Hi, I download a large amount of files for data mining. I used to use PHP for this purpose but I am finding it to be too slow. Also I just want a small part of the web page. I want to achieve two thi
I am trying to figure out an optimal solution (in Java) to the following problem: In a first pass over some data, I count the number of occurrences of an item.Basically, I create a HashMap from item
I\'m building a system which will collect data about an industrial process, which is externally controlled.
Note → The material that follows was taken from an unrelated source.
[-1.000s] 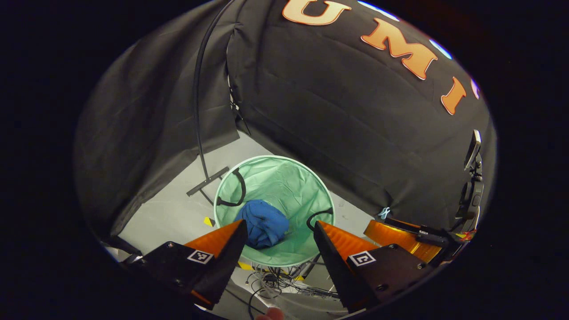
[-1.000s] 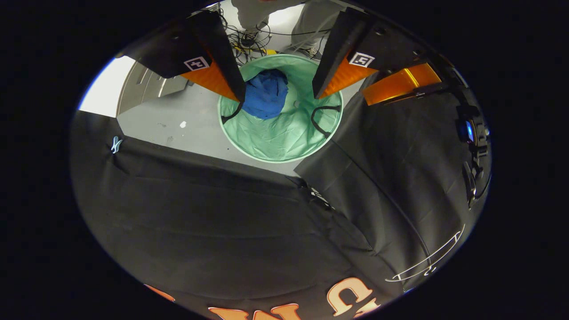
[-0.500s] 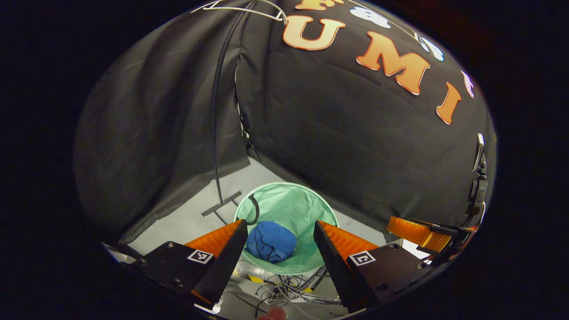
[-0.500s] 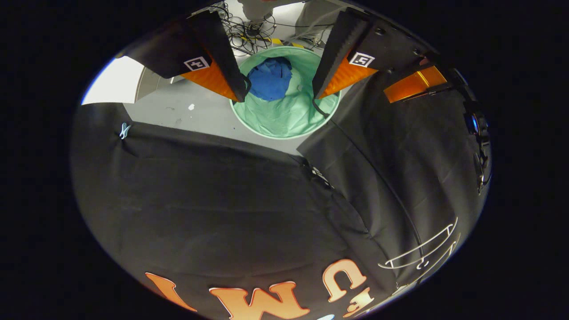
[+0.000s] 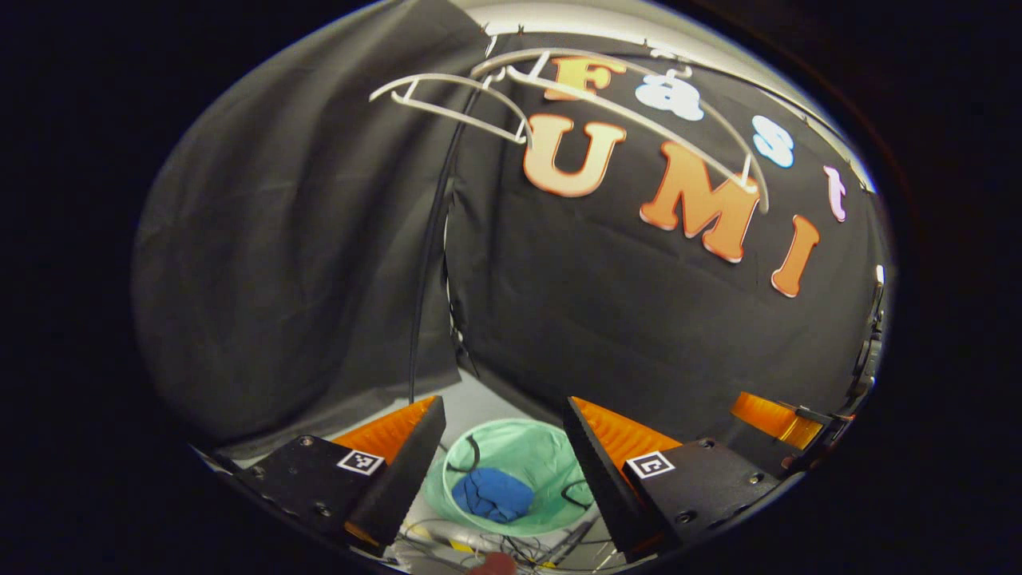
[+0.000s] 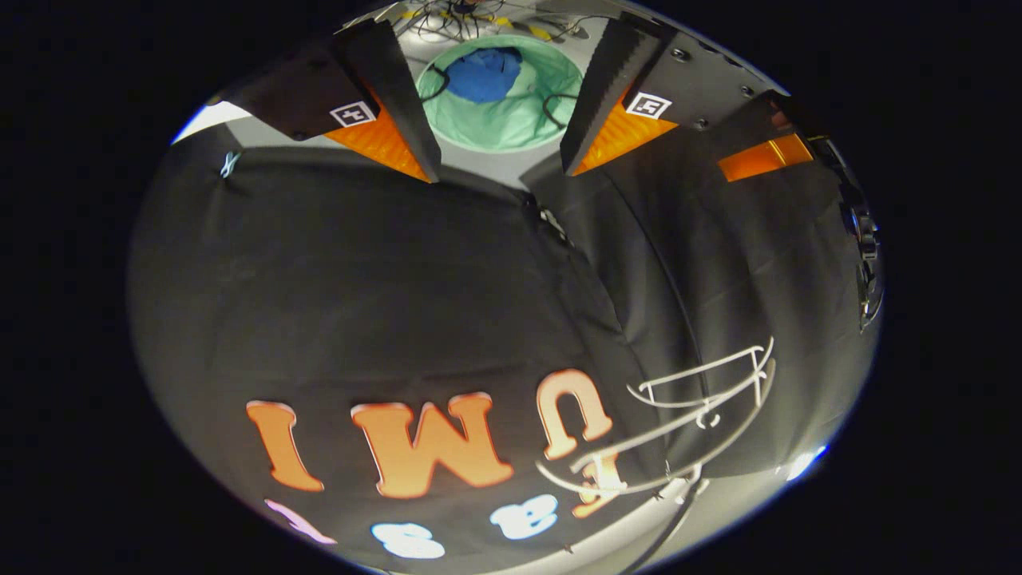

Those datas will be used to build usage statistics for various components of the system.
Say I have a huge (a few million) list of n vectors, given a new vec开发者_如何学运维tor, I need to find a pretty close one from the set but it doesn\'t need to be the closest. (Nearest Neighbor finds
I am making an application that organizes a set of documents (ranging in number from a minimum of ~10 documents to a maximum of ~2000) into groups, based开发者_C百科 on the word/phrase content of each
I would like to classify text documents into four categories. Also I have lot of samples which are already classified that c开发者_如何学Can be used for training. I would like the algorithm to learn o
There are three ways to measure i开发者_StackOverflowmpurity: What are the differences and appropriate use cases for each method?If the p_i\'s are very small, then doing multiplication on very
Given a vector of scores 开发者_开发知识库and a vector of actual class labels, how do you calculate a single-number AUC metric for a binary classifier in the R language or in simple English?
I need a review for my solution for sampling 100 random rows from a table stored on a MPP machine (currently Netezza , later might be hadoop/etc.)
I\'m looking for a way to find common phrases within a body of text using PHP. If it\'s not possible in php, I\'d be interested in other web languages that would help me complete this.